Cette dernière question était adressée à Marquier qui regarda de Luxeuil, en bégayant une réponse évasive; mais celui-ci avait pris son parti.
—Eh bien? quand cela serait? dit-il avec hauteur.
—Alors tu avoues! interrompit Clotilde; vous entendez? le voilà qui avoue maintenant. Il se marie!... et je n’en savais rien! il ne m’avait prévenue de rien! il faisait le sournois et l’hypocrite.
—Clotilde!...
—Oui, l’hypocrite! répéta l’actrice exaspérée; si tu avais été franc avec moi, tu m’aurais dit:—voilà! il faut que je fasse une fin, séparons-nous. On se serait quitté bons amis: mais non, tu m’as tout caché, comme on ferait à une femme légitime! tu as voulu me garder jusqu’au jour des noces pour te faire alors un mérite de me sacrifier! c’était avantageux... et commode! on gardait la maîtresse en attendant la femme; il n’y avait que moi qui pouvais y perdre.

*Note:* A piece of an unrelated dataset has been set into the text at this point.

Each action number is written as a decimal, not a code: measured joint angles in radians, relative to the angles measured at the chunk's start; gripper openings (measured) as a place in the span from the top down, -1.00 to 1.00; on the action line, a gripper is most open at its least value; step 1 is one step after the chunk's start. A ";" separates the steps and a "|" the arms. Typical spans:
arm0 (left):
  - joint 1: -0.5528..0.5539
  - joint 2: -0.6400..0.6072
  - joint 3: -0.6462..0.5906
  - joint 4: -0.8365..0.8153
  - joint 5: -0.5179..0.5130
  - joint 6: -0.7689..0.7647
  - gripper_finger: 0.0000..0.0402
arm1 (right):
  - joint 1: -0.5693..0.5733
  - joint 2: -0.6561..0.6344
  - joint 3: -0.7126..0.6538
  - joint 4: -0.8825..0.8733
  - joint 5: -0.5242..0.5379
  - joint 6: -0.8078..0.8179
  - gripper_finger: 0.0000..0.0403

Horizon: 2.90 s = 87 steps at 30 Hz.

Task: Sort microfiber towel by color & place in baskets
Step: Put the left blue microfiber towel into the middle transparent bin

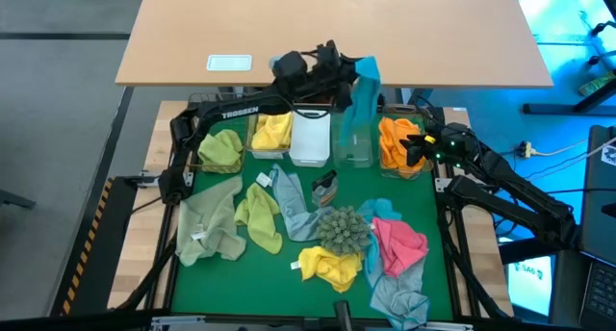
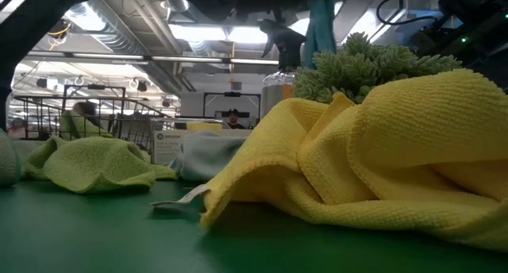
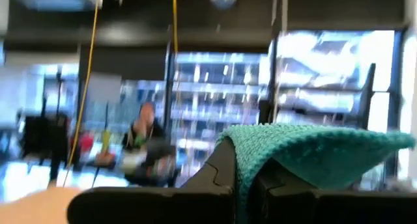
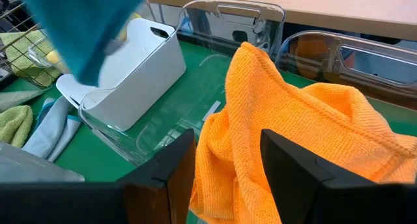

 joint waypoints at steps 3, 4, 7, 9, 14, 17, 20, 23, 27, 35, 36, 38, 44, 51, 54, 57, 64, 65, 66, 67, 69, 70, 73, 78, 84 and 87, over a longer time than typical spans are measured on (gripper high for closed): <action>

—Je ne vois pas bien ce que vous y avez perdu, ma chère, dit de Luxeuil, en effleurant de l’œil les derniers cadeaux offerts par lui à Clotilde.
Celle-ci comprit sans doute son regard, car, s’élançant d’un bond vers l’une des étagères qu’il avait désignées, elle y saisit les objets précieux qui s’y trouvaient étalés et les brisa à terre.
Les convives poussèrent une exclamation de surprise.
—Que faites-vous? s’écria Marquier, qui voulut l’arrêter.